Numeric variables with long-tail distributions

A theoretical heavy-tailed distribution curve showing a steep decline from left to right, with the highest concentration at the left (shown in bright green) gradually tapering off to a long tail extending far to the right. The curve demonstrates the characteristic shape of distributions where most values cluster at lower ranges while a small number of extreme values extend far into the upper range.

Protobi sets "Round by..." to auto which bins values into equal ranges. You can set "Round by..." to log for distributions with heavy tails. Learn more about the "Round by..." dialog in our "Bin numeric values" tutorial.

Protobi automatically bins numeric variables into ranges. Numeric variables come in a few varieties:

  • Constants (e.g. π = 3.141... )
  • Light-tailed distributions
  • Heavy-tailed distributions

Many variables we encounter in market research have light-tailed or even distributions, such as percentages, preference ratings, etc. 

Other variables such as number of patients, income, book sales, frequent flier miles, etc. have heavy-tail distributions. Benoit Mandelbrot coined the terms "mild" versus "wild" randomness to describe the difference.

Example

Below is an example where customers are asked for their purchase budget in dollars. This has a classic heavy-tail distribution with a small number of individuals with very large values.

A frequency table titled 'BUDGET_LINEAR' showing purchase budget data with Round By set to 'auto' (linear binning).

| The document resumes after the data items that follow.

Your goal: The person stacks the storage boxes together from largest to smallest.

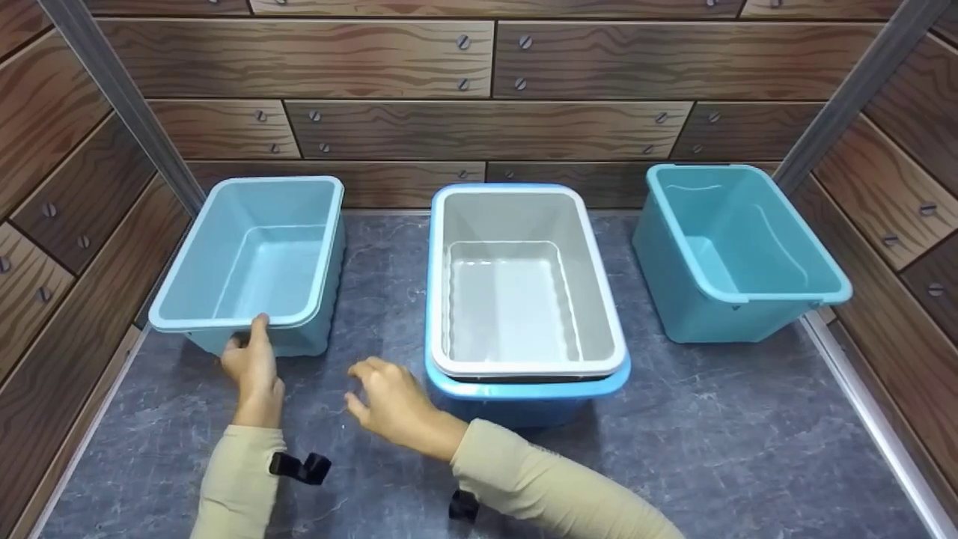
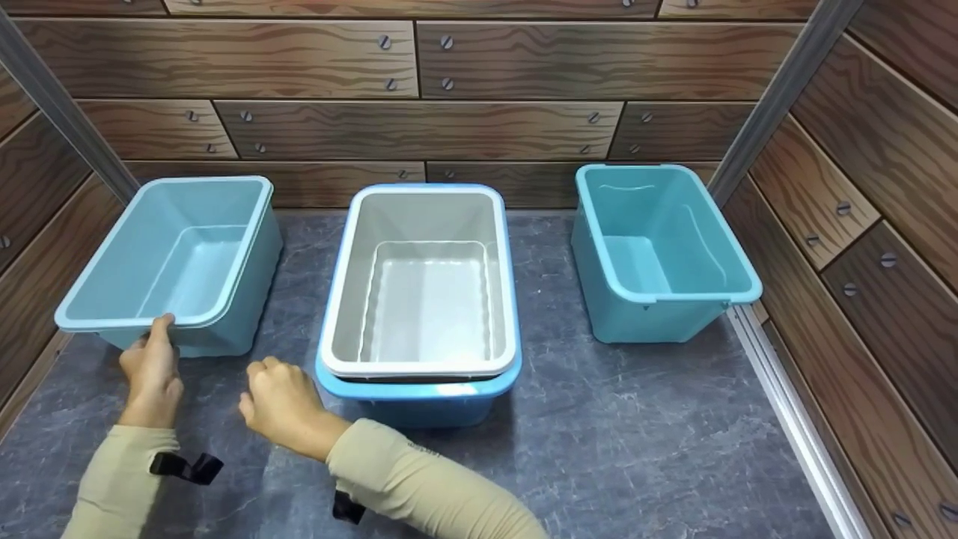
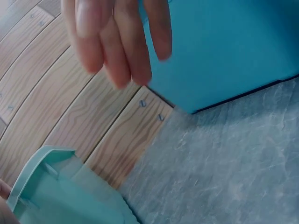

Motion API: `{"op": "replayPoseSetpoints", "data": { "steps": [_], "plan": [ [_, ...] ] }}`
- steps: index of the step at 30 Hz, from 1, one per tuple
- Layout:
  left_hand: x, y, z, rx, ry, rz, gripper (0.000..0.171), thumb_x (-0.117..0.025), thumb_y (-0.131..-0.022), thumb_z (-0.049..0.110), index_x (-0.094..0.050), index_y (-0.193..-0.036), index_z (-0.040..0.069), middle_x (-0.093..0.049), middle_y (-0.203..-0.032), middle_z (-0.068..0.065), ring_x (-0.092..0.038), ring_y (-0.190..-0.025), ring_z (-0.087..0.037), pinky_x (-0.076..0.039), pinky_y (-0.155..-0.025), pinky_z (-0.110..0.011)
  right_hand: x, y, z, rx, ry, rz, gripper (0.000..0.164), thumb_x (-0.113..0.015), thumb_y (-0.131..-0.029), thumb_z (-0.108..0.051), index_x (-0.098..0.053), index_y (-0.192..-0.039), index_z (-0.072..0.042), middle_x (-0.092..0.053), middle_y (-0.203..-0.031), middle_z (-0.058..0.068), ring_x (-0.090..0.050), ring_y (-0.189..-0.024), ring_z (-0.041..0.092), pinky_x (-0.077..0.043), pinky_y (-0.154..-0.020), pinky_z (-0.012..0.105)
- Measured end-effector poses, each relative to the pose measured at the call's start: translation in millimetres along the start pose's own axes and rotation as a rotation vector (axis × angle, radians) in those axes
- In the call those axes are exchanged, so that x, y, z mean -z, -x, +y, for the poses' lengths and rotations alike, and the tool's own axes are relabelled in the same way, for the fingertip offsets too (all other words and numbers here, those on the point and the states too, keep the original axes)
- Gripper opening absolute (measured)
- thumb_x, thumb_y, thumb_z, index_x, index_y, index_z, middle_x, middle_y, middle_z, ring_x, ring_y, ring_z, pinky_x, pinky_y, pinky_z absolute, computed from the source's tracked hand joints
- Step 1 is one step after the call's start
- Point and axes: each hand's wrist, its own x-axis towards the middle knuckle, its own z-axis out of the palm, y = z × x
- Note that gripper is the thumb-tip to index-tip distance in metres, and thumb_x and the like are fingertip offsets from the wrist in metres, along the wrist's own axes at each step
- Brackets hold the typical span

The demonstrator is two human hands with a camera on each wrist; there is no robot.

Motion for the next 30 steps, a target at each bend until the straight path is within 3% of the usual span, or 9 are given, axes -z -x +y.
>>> {"op": "replayPoseSetpoints", "data": {
  "steps": [3, 6, 10, 14, 22, 30],
  "plan": [
    [-2.4, 4.7, -2.1, 0.001, -0.012, -0.017, 0.06, -0.049, -0.096, 0.029, -0.033, -0.146, -0.001, -0.043, -0.112, 0.007, -0.038, -0.136, -0.021, -0.032, -0.119, -0.03, -7, 1, 2, -0.021, 0.0, -0.001, 0.023, -0.068, -0.086, -0.016, -0.069, -0.105, -0.003, -0.072, -0.099, 0.007, -0.072, -0.087, 0.018, -0.058, -0.075, 0.017],
    [-4.0, 7.0, -2.7, 0.013, -0.011, -0.035, 0.067, -0.048, -0.096, 0.031, -0.023, -0.15, 0.0, -0.041, -0.133, -0.004, -0.032, -0.14, -0.022, -0.027, -0.122, -0.03, -11, 0, 5, -0.049, -0.018, -0.002, 0.022, -0.069, -0.086, -0.015, -0.07, -0.104, -0.003, -0.072, -0.099, 0.007, -0.071, -0.089, 0.018, -0.058, -0.077, 0.018],
    [-3.4, 6.2, -2.0, 0.028, 0.008, -0.037, 0.077, -0.046, -0.096, 0.033, -0.005, -0.154, 0.004, -0.018, -0.158, -0.013, -0.023, -0.146, -0.021, -0.02, -0.125, -0.029, -15, -2, 9, -0.088, -0.051, -0.006, 0.022, -0.069, -0.085, -0.014, -0.07, -0.104, -0.003, -0.072, -0.099, 0.008, -0.071, -0.09, 0.018, -0.057, -0.078, 0.02],
    [-1.2, 2.3, -1.0, 0.012, 0.027, -0.008, 0.079, -0.043, -0.097, 0.035, 0.002, -0.155, 0.008, -0.009, -0.162, -0.012, -0.018, -0.148, -0.019, -0.017, -0.125, -0.027, -18, -3, 13, -0.115, -0.071, -0.003, 0.021, -0.069, -0.084, -0.013, -0.07, -0.102, -0.002, -0.073, -0.099, 0.009, -0.071, -0.092, 0.019, -0.057, -0.08, 0.022],
    [6.1, -7.9, -1.3, -0.044, 0.079, 0.038, 0.084, -0.045, -0.098, 0.032, 0.014, -0.154, 0.015, 0.016, -0.164, -0.001, 0.006, -0.153, -0.013, -0.011, -0.126, -0.025, -20, -2, 19, -0.099, -0.112, 0.043, 0.018, -0.067, -0.084, -0.012, -0.07, -0.097, -0.002, -0.073, -0.094, 0.009, -0.069, -0.086, 0.017, -0.055, -0.077, 0.022],
    [5.3, -11.3, -4.3, -0.065, 0.067, 0.056, 0.082, -0.048, -0.097, 0.026, 0.008, -0.155, 0.01, 0.008, -0.165, -0.006, -0.003, -0.152, -0.012, -0.016, -0.125, -0.024, -24, -5, 23, -0.169, -0.196, 0.064, 0.017, -0.067, -0.082, -0.006, -0.069, -0.096, 0.002, -0.073, -0.092, 0.013, -0.069, -0.086, 0.022, -0.056, -0.078, 0.022]
  ]
}}
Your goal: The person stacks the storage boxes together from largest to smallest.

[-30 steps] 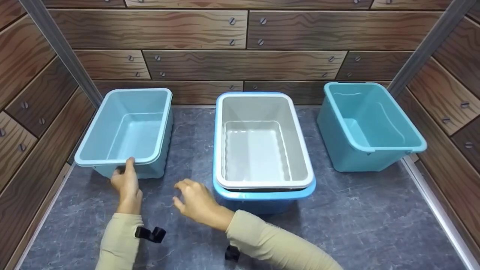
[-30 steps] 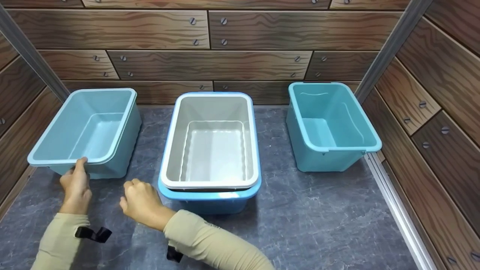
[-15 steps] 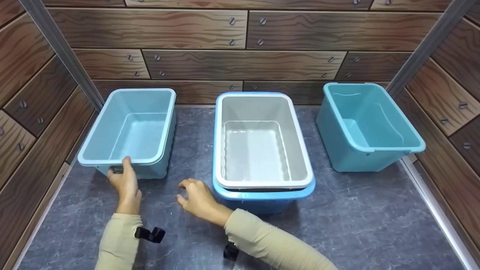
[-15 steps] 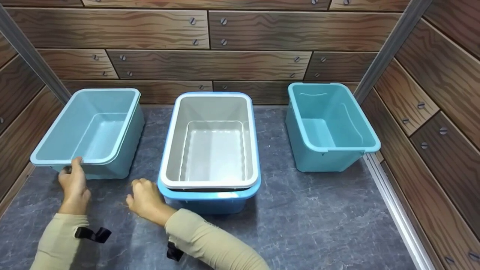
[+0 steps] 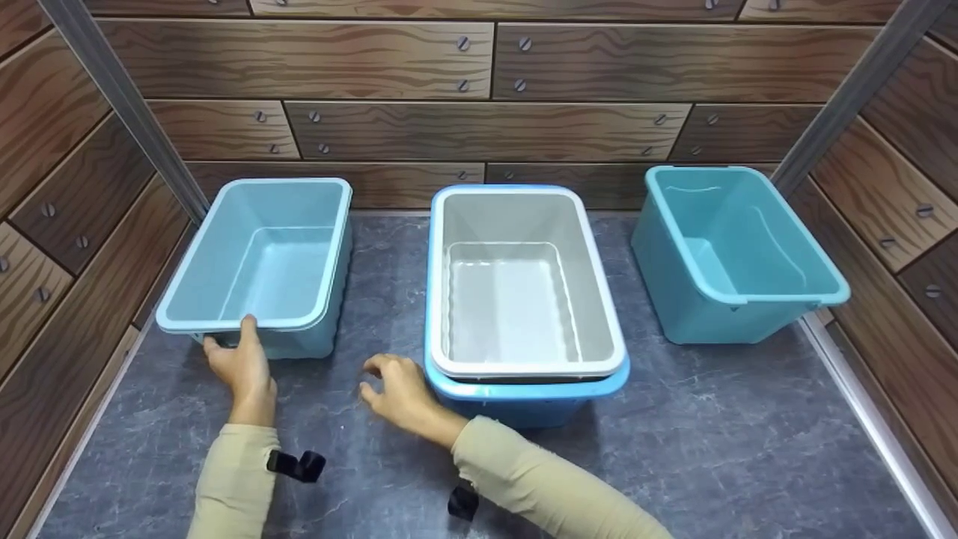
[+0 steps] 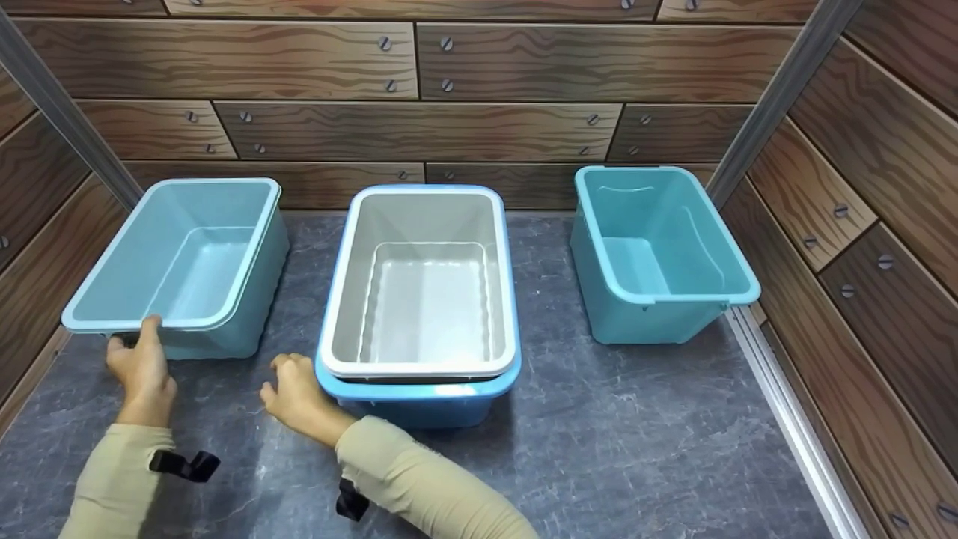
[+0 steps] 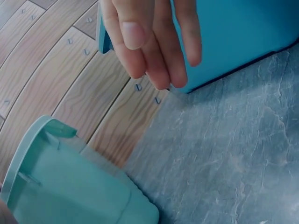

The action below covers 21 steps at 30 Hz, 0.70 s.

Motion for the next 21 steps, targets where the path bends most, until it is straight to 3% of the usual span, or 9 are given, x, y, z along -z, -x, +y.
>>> {"op": "replayPoseSetpoints", "data": {
  "steps": [8, 17, 21],
  "plan": [
    [-2.0, 3.2, 0.5, 0.006, -0.006, -0.001, 0.081, -0.047, -0.096, 0.023, 0.006, -0.155, 0.009, 0.006, -0.165, -0.007, -0.006, -0.152, -0.013, -0.017, -0.125, -0.024, -6, -5, 8, -0.033, -0.095, 0.083, 0.016, -0.069, -0.079, -0.002, -0.069, -0.093, 0.004, -0.073, -0.087, 0.015, -0.069, -0.081, 0.025, -0.055, -0.074, 0.022],
    [-9.6, 14.9, -4.1, -0.013, -0.027, -0.015, 0.082, -0.049, -0.095, 0.019, 0.004, -0.155, 0.005, 0.002, -0.165, -0.01, -0.008, -0.152, -0.015, -0.015, -0.125, -0.024, -8, -8, 11, -0.107, -0.233, 0.083, 0.018, -0.066, -0.08, 0.001, -0.068, -0.096, 0.009, -0.072, -0.091, 0.022, -0.07, -0.086, 0.032, -0.058, -0.077, 0.025],
    [-12.3, 20.4, -6.3, -0.012, -0.049, -0.017, 0.083, -0.05, -0.094, 0.021, 0.004, -0.155, 0.004, -0.001, -0.164, -0.012, -0.007, -0.152, -0.016, -0.013, -0.126, -0.024, -9, -10, 10, -0.119, -0.229, 0.088, 0.02, -0.065, -0.079, 0.0, -0.068, -0.097, 0.009, -0.072, -0.091, 0.021, -0.071, -0.085, 0.03, -0.059, -0.077, 0.024]
  ]
}}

The table displays value ranges from [NA] (20.1%) through bins like '1 to 10,000' (45.1%), '10,001 to 20,000' (19.9%), with decreasing frequencies as budget ranges increase. Most responses cluster in the lower ranges, with very small percentages in higher ranges like '60,001 to 70,000' (0.3%). The mean is 11,946.

By default, Protobi sets Round By = auto, which chooses linear bin sizes for numeric variables based on the standard deviation. We can see that many people have budgets of $1,000 to $5,000, and very few have budgets much over $30,000.

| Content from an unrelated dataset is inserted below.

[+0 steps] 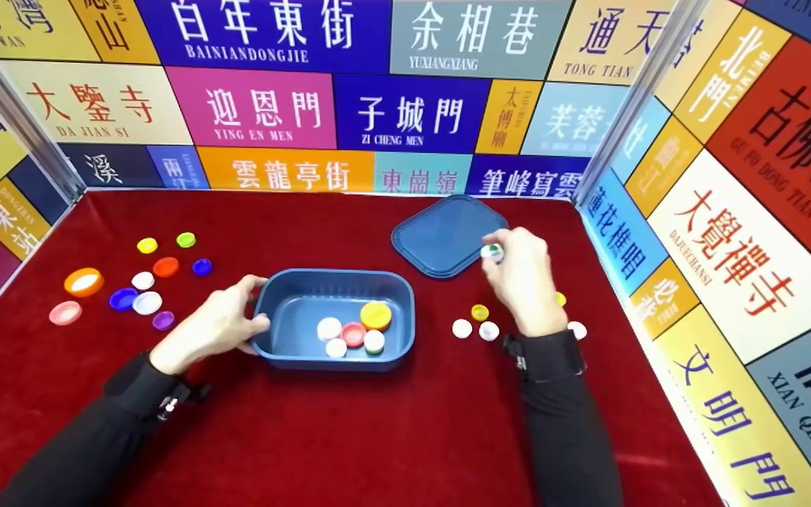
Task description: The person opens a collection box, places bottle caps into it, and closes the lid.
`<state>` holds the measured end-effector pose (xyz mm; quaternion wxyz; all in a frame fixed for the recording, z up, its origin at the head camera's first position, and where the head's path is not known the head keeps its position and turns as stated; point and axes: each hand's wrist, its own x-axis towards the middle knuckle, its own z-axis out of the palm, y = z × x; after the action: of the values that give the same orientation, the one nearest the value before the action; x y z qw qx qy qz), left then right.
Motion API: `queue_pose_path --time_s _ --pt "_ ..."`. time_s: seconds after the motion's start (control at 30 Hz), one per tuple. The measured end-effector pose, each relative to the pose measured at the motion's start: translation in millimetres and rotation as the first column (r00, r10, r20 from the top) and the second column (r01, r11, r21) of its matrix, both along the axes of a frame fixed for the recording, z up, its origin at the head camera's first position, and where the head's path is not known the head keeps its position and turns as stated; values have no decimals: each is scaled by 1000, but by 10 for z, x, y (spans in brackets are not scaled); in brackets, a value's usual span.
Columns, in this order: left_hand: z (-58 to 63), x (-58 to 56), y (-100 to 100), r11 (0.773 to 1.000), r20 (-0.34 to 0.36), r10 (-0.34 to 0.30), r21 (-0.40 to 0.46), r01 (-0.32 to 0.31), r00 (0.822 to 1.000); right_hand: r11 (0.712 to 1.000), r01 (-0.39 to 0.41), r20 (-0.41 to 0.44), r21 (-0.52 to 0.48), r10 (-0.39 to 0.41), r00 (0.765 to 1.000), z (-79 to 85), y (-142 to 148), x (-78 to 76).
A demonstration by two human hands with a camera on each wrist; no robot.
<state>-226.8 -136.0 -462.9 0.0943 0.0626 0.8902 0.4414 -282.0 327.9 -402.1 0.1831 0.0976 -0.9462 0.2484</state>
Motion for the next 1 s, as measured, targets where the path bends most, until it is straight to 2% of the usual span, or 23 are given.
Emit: queue_pose_path --time_s 0.2,0.53,0.7,1.0 --pt "-2 -4 4 1000 5 3 10 -3 1000 996 -89 28 -14 90 996 52 -291 32" --pt "-5 -8 15 1000 19 6 11 -6 1000 969 -234 59 85 230 972 16 -836 24" --pt "-10 0 6 1000 11 5 18 -5 1000 937 -331 72 107 325 943 -5 -1089 13" --pt "-5 5 -1 1000 6 -2 15 2 1000 863 -487 164 134 465 870 -21 -1497 20"
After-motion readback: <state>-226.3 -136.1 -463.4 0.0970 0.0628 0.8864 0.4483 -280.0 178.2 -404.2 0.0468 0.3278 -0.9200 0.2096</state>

The second version uses default binning with Round By set to log ,which chooses logarithmic bin sizes. In the graph below we can see that there are quite a number of customers willing to spend under $1,000, and also a substantial number that are willing to spend a lot more.

A frequency table titled 'BUDGET_LOG' showing the same purchase budget data with Round By set to 'log' (logarithmic binning). The table displays logarithmically-scaled value ranges from 0 (20.1%) through ranges like '100 to 249' (1.0%), '250 to 499' (1.7%), '2,500 to 4,999' (11.4%), '5,000 to 9,999' (18.3%), '10,000 to 24,999' (25.3%), with notable percentages distributed across all ranges. The mean is 9,546. This binning reveals a more nuanced distribution pattern than the linear version.

A product strategy might be radically different with this perspective, selling differently to customers with $250 versus $2,500 to spend, rather than lumping them all into an "Under $5,000" category.